▶ SUPPLIED RECORDS
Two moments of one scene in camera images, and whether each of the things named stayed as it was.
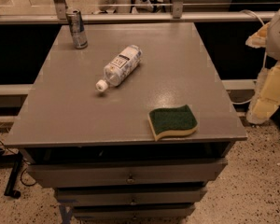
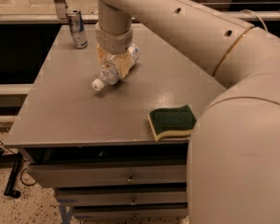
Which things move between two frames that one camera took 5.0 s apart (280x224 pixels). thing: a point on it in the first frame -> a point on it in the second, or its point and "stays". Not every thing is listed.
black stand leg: (11, 182) stays
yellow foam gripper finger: (272, 92) -> (123, 62)
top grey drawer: (158, 172) stays
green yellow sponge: (166, 122) stays
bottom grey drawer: (133, 212) stays
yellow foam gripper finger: (259, 38) -> (101, 53)
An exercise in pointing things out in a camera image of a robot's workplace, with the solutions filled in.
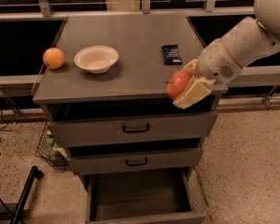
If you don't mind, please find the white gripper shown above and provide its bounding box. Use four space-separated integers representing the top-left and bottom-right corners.
173 38 243 109

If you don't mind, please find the red apple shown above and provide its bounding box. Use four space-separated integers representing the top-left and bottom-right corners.
166 70 192 100

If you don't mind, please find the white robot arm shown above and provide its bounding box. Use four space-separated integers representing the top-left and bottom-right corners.
173 0 280 109

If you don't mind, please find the grey top drawer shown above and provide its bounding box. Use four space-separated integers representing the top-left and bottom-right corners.
49 111 217 147

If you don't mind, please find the grey drawer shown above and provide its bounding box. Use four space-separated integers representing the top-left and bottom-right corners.
68 147 203 175
85 168 205 224
49 111 217 147

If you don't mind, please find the grey middle drawer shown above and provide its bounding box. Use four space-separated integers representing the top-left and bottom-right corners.
68 147 203 175

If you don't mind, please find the grey drawer cabinet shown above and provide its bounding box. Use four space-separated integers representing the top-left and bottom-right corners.
32 13 229 176

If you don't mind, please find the grey bottom drawer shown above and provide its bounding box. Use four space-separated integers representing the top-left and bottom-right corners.
85 168 205 224

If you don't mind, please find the dark blue snack packet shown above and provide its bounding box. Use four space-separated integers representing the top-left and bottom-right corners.
161 45 182 65

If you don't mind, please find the white paper bowl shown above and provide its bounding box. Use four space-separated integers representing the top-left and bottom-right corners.
74 46 119 74

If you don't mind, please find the orange fruit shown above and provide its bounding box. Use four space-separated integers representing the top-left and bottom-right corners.
43 48 65 69

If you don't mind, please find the black metal pole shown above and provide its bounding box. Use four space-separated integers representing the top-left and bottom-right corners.
10 166 44 224

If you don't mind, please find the black top drawer handle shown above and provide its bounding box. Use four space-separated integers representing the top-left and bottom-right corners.
122 124 150 133

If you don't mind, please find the black drawer handle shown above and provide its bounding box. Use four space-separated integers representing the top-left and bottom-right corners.
125 158 148 167
122 124 150 133

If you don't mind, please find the black middle drawer handle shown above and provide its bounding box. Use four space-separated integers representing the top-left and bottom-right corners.
125 158 148 167

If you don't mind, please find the black wire basket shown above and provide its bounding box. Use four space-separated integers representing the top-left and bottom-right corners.
35 124 68 168

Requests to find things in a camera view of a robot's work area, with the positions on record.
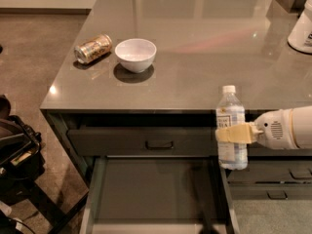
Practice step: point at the grey bottom right drawer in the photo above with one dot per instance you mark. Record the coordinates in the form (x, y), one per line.
(271, 191)

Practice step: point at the black equipment cart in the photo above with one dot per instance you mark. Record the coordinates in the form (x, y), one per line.
(20, 158)

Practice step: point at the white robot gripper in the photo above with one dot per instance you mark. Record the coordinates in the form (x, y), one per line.
(274, 129)

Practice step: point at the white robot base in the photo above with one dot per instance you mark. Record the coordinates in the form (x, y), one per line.
(301, 36)

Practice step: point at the gold printed drink can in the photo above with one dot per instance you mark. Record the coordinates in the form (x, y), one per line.
(93, 49)

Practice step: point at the grey middle right drawer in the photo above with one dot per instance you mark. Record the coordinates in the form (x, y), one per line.
(274, 171)

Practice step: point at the open grey middle drawer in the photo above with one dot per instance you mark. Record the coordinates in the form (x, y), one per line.
(159, 196)

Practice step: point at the grey cabinet counter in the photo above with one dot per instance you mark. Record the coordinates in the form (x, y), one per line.
(202, 45)

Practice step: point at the white ceramic bowl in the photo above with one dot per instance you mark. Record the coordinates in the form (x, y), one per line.
(136, 54)

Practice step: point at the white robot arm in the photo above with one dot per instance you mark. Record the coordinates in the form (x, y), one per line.
(302, 126)

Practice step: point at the grey top left drawer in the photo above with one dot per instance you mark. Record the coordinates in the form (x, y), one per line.
(143, 141)

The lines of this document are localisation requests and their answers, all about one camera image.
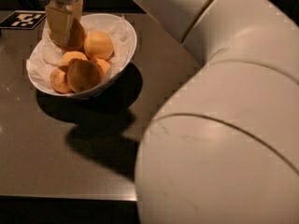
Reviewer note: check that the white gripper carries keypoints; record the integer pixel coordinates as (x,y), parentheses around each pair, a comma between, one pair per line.
(59,15)

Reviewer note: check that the orange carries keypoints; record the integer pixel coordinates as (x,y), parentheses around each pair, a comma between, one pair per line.
(71,57)
(83,76)
(76,37)
(58,80)
(98,44)
(103,65)

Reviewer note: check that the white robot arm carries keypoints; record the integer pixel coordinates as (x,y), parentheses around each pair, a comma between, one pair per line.
(224,149)

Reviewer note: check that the white bowl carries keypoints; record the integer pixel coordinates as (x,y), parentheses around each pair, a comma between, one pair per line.
(126,58)

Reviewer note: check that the black white fiducial marker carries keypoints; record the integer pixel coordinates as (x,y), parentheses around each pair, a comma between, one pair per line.
(22,20)

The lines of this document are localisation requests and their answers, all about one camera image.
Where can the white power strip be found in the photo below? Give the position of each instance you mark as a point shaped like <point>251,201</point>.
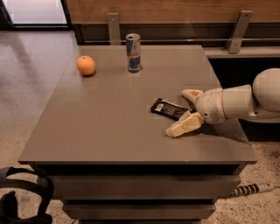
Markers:
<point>245,190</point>

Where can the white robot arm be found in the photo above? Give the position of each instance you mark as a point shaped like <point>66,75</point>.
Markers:
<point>259,103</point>

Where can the window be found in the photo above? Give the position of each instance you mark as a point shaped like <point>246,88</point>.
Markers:
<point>40,12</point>

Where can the grey drawer cabinet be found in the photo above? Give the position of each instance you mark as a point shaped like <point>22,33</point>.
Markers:
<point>108,155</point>

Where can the red bull can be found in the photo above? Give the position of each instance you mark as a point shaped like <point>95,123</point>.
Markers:
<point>133,50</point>

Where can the orange fruit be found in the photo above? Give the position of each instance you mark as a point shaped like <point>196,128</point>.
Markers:
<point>85,65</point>

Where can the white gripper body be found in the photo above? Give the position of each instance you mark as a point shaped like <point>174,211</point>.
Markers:
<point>210,105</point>

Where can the black rxbar chocolate wrapper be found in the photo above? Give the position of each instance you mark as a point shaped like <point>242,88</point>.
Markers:
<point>168,109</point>

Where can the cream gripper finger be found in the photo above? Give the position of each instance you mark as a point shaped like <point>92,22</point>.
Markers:
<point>193,96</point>
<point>188,122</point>

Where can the right metal bracket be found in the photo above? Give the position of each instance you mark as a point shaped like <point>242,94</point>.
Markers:
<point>234,43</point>

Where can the metal bracket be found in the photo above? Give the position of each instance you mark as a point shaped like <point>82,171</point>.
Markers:
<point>114,28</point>
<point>234,43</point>

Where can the left metal bracket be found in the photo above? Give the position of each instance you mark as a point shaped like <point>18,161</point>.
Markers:
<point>114,28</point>

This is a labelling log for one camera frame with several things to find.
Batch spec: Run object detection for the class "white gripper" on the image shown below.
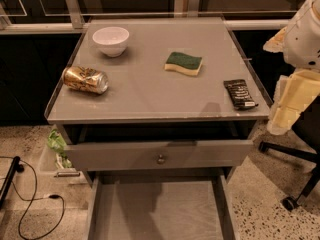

▶ ACTIVITY
Give back the entries verbatim. Do not include any picture.

▶ RESPONSE AREA
Two moments of one scene in camera images, and whether each of the things named stayed as it was.
Which things move between two frames that one camera took 5.0 s apart (280x224 pixels). thing: a point on it in the first frame -> a point on it in the second, or its point and "stays". Not every thing is listed.
black stand leg: (11, 182) stays
yellow foam gripper finger: (272, 92) -> (123, 62)
top grey drawer: (158, 172) stays
green yellow sponge: (166, 122) stays
bottom grey drawer: (133, 212) stays
yellow foam gripper finger: (259, 38) -> (101, 53)
An exercise in pointing things out in a camera image of a robot's workplace, with the solutions filled in.
If you don't mind, please find the white gripper shown above and provide its bounding box. Use four space-separated integers representing the top-left and bottom-right corners.
173 38 243 109

If you don't mind, please find the red apple shown above and provide its bounding box. Use four space-separated integers representing the top-left and bottom-right corners.
166 70 192 100

If you don't mind, please find the white robot arm shown above and provide its bounding box. Use four space-separated integers representing the top-left and bottom-right corners.
173 0 280 109

If you don't mind, please find the grey top drawer shown above and provide its bounding box. Use four space-separated integers representing the top-left and bottom-right corners.
49 111 217 147

If you don't mind, please find the grey drawer shown above and provide its bounding box. Use four space-separated integers representing the top-left and bottom-right corners.
68 147 203 175
85 168 205 224
49 111 217 147

If you don't mind, please find the grey middle drawer shown above and provide its bounding box. Use four space-separated integers representing the top-left and bottom-right corners.
68 147 203 175

If you don't mind, please find the grey drawer cabinet shown above and provide its bounding box. Use four space-separated integers representing the top-left and bottom-right corners.
32 13 229 176

If you don't mind, please find the grey bottom drawer shown above and provide its bounding box. Use four space-separated integers representing the top-left and bottom-right corners.
85 168 205 224

If you don't mind, please find the dark blue snack packet shown above and provide its bounding box. Use four space-separated integers representing the top-left and bottom-right corners.
161 45 182 65

If you don't mind, please find the white paper bowl shown above and provide its bounding box. Use four space-separated integers representing the top-left and bottom-right corners.
74 46 119 74

If you don't mind, please find the orange fruit shown above and provide its bounding box. Use four space-separated integers representing the top-left and bottom-right corners.
43 48 65 69

If you don't mind, please find the black metal pole shown above and provide its bounding box. Use four space-separated integers representing the top-left and bottom-right corners.
10 166 44 224

If you don't mind, please find the black top drawer handle shown above and provide its bounding box. Use four space-separated integers representing the top-left and bottom-right corners.
122 124 150 133

If you don't mind, please find the black drawer handle shown above and provide its bounding box. Use four space-separated integers representing the top-left and bottom-right corners.
125 158 148 167
122 124 150 133

If you don't mind, please find the black middle drawer handle shown above and provide its bounding box. Use four space-separated integers representing the top-left and bottom-right corners.
125 158 148 167

If you don't mind, please find the black wire basket shown above and provide its bounding box. Use four space-separated integers representing the top-left and bottom-right corners.
35 124 68 168

Requests to find things in a camera view of a robot's work area, with the positions on record.
Practice step: point at the grey bottom right drawer in the photo above with one dot per instance you mark. Record the coordinates in the form (x, y), one per line.
(271, 191)

Practice step: point at the black equipment cart in the photo above with one dot per instance you mark. Record the coordinates in the form (x, y), one per line.
(20, 158)

Practice step: point at the white robot gripper in the photo above with one dot per instance you mark. Record the coordinates in the form (x, y), one per line.
(274, 129)

Practice step: point at the white robot base in the photo above with one dot per instance you mark. Record the coordinates in the form (x, y), one per line.
(301, 36)

Practice step: point at the gold printed drink can in the photo above with one dot per instance you mark. Record the coordinates in the form (x, y), one per line.
(93, 49)

Practice step: point at the grey middle right drawer in the photo above with one dot per instance you mark. Record the coordinates in the form (x, y), one per line.
(274, 171)

Practice step: point at the open grey middle drawer in the photo above with one dot per instance you mark. Record the coordinates in the form (x, y), one per line.
(159, 196)

Practice step: point at the grey cabinet counter in the photo above with one dot per instance you mark. Record the coordinates in the form (x, y), one per line.
(202, 45)

Practice step: point at the white ceramic bowl in the photo above with one dot per instance you mark. Record the coordinates in the form (x, y), one per line.
(136, 54)

Practice step: point at the white robot arm in the photo above with one dot per instance you mark. Record the coordinates in the form (x, y), one per line.
(302, 126)

Practice step: point at the grey top left drawer in the photo above with one dot per instance you mark. Record the coordinates in the form (x, y), one per line.
(143, 141)

The lines of this document are localisation requests and their answers, all about one camera image.
Reviewer note: check that the white gripper carries keypoints; record the integer pixel coordinates as (x,y), parentheses around each pair, a comma between, one pair per line.
(59,15)

Reviewer note: check that the orange carries keypoints; record the integer pixel coordinates as (x,y), parentheses around each pair, a comma between, one pair per line.
(71,57)
(83,76)
(76,37)
(58,80)
(98,44)
(103,65)

Reviewer note: check that the white robot arm carries keypoints; record the integer pixel coordinates as (x,y), parentheses around each pair, a comma between, one pair per line.
(224,149)

Reviewer note: check that the white bowl carries keypoints; record the integer pixel coordinates as (x,y), parentheses around each pair, a comma between, one pair per line.
(126,58)

Reviewer note: check that the black white fiducial marker carries keypoints; record the integer pixel coordinates as (x,y), parentheses around each pair, a comma between, one pair per line.
(22,20)

The lines of this document are localisation requests and their answers, all about one camera image.
Where can the white power strip be found in the photo below? Give the position of each instance you mark as a point shaped like <point>251,201</point>.
Markers:
<point>245,190</point>

Where can the white robot arm be found in the photo above? Give the position of each instance you mark as a point shaped like <point>66,75</point>.
Markers:
<point>259,103</point>

Where can the window be found in the photo above? Give the position of each instance you mark as a point shaped like <point>246,88</point>.
Markers:
<point>40,12</point>

Where can the grey drawer cabinet be found in the photo above? Give the position of each instance you mark as a point shaped like <point>22,33</point>.
Markers:
<point>108,155</point>

Where can the red bull can be found in the photo above? Give the position of each instance you mark as a point shaped like <point>95,123</point>.
Markers:
<point>133,50</point>

Where can the orange fruit be found in the photo above? Give the position of each instance you mark as a point shaped like <point>196,128</point>.
Markers:
<point>85,65</point>

Where can the white gripper body be found in the photo above? Give the position of each instance you mark as a point shaped like <point>174,211</point>.
Markers:
<point>210,105</point>

Where can the black rxbar chocolate wrapper be found in the photo above? Give the position of each instance you mark as a point shaped like <point>242,88</point>.
Markers:
<point>168,109</point>

Where can the cream gripper finger be found in the photo above? Give the position of each instance you mark as a point shaped like <point>92,22</point>.
Markers:
<point>193,96</point>
<point>188,122</point>

Where can the right metal bracket be found in the photo above? Give the position of each instance you mark as a point shaped like <point>242,94</point>.
Markers:
<point>234,43</point>

Where can the metal bracket be found in the photo above? Give the position of each instance you mark as a point shaped like <point>82,171</point>.
Markers:
<point>114,28</point>
<point>234,43</point>

Where can the left metal bracket be found in the photo above? Give the position of each instance you mark as a point shaped like <point>18,161</point>.
Markers:
<point>114,28</point>

This is a labelling log for one camera frame with several things to find.
Batch spec: Run object detection for the class "white gripper" on the image shown below.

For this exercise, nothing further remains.